- _WORK INSTRUCTION_
Your output is the line containing "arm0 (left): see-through" plus every line after it in the listing, reproduced exactly.

- _RECORDS FOR THIS TASK_
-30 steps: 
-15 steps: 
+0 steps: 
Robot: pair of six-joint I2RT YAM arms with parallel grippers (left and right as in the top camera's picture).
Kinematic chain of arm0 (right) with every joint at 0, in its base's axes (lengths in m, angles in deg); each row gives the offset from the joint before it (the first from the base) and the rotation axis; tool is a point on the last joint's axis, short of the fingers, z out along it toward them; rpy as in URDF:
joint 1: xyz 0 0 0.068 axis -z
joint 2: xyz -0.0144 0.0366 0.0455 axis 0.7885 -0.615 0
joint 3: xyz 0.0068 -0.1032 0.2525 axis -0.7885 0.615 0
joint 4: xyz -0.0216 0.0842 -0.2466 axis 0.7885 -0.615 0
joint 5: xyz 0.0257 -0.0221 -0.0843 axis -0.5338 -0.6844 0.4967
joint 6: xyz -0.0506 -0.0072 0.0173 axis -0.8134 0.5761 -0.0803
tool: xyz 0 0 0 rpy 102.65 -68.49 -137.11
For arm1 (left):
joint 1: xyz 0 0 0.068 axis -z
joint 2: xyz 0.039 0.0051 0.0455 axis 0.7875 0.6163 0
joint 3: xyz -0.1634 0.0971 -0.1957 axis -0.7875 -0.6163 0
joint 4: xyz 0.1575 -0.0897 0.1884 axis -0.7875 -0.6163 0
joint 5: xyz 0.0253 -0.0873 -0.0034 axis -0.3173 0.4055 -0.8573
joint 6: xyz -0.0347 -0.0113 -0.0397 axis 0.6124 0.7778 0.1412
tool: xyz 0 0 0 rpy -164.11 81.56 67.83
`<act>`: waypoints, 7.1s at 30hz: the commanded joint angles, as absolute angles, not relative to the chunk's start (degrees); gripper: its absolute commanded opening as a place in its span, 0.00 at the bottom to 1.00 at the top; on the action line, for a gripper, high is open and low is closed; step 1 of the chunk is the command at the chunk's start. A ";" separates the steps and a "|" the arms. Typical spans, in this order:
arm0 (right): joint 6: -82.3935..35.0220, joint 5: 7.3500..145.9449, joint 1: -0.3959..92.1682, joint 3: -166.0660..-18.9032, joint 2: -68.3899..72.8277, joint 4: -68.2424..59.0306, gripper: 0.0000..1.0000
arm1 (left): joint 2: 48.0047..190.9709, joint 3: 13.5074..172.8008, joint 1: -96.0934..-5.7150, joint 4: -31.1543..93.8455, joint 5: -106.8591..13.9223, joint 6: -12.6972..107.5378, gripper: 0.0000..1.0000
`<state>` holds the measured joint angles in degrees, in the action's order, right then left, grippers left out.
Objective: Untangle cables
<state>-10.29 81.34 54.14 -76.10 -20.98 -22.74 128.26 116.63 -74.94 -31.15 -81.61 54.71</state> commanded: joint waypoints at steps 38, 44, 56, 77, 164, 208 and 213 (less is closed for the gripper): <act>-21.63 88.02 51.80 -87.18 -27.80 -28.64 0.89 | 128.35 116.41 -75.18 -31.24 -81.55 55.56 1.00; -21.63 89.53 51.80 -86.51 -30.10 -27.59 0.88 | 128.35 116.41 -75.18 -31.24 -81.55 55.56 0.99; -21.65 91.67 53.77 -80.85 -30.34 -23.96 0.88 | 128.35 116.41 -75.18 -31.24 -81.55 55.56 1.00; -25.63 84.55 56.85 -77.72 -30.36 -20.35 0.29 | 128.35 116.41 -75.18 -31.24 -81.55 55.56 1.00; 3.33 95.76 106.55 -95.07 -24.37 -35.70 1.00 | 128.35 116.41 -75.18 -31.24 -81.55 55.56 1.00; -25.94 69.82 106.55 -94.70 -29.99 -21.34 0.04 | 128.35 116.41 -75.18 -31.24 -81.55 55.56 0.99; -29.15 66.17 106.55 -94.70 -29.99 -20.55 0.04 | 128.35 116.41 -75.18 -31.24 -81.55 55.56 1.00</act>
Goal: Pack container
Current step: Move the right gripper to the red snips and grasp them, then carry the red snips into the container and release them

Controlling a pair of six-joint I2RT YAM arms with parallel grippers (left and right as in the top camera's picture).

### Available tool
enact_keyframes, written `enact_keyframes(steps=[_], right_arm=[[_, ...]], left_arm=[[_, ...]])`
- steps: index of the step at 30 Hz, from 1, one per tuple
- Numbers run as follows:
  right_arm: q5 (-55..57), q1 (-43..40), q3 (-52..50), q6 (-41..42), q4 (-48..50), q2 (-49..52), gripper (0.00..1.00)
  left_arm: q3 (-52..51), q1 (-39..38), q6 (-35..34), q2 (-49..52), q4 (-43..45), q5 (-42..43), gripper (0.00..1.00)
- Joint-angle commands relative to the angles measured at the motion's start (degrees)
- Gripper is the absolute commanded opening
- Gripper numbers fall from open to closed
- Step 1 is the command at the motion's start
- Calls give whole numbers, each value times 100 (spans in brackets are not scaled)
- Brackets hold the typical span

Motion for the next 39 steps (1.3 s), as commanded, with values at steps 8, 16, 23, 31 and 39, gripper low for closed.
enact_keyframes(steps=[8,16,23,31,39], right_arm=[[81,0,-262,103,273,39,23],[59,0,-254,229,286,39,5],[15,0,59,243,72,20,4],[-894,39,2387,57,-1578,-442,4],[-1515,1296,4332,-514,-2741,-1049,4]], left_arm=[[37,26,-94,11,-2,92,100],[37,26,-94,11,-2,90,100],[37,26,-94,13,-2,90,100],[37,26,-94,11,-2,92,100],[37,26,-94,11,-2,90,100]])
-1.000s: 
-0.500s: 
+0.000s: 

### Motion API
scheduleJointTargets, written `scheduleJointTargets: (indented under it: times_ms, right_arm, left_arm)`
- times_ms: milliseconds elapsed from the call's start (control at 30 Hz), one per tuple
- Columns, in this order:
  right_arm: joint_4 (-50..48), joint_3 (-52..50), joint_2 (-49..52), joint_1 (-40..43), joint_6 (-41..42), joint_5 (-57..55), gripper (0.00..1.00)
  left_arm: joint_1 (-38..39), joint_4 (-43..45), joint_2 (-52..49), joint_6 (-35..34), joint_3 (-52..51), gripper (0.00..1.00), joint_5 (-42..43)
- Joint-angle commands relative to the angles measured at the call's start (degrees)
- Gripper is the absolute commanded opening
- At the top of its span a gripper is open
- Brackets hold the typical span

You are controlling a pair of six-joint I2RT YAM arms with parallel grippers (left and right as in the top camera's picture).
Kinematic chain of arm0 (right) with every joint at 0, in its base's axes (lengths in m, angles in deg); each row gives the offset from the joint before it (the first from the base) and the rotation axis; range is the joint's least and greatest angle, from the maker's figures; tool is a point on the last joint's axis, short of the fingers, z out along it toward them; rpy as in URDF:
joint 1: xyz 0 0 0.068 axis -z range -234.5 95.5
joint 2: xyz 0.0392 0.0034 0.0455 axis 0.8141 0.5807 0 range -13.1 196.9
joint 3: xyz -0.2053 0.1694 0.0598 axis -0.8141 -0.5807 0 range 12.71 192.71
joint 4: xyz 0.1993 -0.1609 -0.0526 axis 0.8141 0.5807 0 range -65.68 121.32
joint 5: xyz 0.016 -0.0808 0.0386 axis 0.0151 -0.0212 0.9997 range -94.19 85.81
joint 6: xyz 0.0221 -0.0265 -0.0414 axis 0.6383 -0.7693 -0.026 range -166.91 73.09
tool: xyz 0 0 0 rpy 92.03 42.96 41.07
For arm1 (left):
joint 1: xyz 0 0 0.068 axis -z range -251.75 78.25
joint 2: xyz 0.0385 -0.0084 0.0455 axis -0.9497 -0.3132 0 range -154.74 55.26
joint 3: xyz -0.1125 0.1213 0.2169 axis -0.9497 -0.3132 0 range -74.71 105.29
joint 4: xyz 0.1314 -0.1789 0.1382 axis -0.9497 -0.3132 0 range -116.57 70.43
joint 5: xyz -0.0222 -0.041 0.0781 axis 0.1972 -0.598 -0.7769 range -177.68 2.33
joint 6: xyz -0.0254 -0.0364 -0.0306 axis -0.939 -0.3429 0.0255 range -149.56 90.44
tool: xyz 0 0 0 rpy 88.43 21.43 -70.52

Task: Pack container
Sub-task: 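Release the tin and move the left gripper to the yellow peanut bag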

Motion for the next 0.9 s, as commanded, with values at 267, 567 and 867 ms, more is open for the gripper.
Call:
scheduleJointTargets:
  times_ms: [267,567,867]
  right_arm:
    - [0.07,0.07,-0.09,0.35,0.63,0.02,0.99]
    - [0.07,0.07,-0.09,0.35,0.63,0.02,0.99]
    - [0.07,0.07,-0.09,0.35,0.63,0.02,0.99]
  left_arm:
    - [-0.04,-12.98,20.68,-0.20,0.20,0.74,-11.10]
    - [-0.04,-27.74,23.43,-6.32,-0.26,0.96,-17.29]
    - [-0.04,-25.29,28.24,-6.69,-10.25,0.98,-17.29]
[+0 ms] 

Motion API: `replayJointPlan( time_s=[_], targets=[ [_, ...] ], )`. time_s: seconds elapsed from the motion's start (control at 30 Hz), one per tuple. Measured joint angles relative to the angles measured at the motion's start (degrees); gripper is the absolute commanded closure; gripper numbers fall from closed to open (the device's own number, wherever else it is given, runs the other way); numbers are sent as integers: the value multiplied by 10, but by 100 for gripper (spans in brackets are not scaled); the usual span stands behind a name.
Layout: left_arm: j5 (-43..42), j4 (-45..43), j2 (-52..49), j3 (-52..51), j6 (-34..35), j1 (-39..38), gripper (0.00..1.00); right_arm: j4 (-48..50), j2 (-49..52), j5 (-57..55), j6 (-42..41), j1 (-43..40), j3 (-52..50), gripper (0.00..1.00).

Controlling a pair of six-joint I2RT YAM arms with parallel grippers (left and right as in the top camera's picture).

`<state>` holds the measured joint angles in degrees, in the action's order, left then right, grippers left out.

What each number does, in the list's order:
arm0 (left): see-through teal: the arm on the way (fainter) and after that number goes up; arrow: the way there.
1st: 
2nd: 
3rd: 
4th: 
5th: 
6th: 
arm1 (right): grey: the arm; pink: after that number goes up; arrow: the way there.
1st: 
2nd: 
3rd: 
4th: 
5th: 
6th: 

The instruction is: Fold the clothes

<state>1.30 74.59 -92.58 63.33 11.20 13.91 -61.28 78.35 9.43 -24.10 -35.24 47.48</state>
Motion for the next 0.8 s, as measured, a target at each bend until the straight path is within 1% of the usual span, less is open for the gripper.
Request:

- _TASK RESPONSE_
arm0 (left): see-through teal: the arm on the way (fainter) and after that number goes up; arrow: the way there.
1st: 
2nd: 
3rd: 
4th: 
5th: 
6th: 
arm1 (right): grey: the arm; pink: after that number goes up; arrow: the way there.
1st: 
2nd: 
3rd: 
4th: 
5th: 
6th: 

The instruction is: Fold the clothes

<state>1.30 74.59 -92.58 63.33 11.20 13.91 -61.28 78.35 9.43 -24.10 -35.24 47.48</state>
Motion for the next 0.8 s, as measured, a target at each bend until the straight path is within 1% of the usual span, less is open for the gripper.
Request:

Nothing further is required of the output.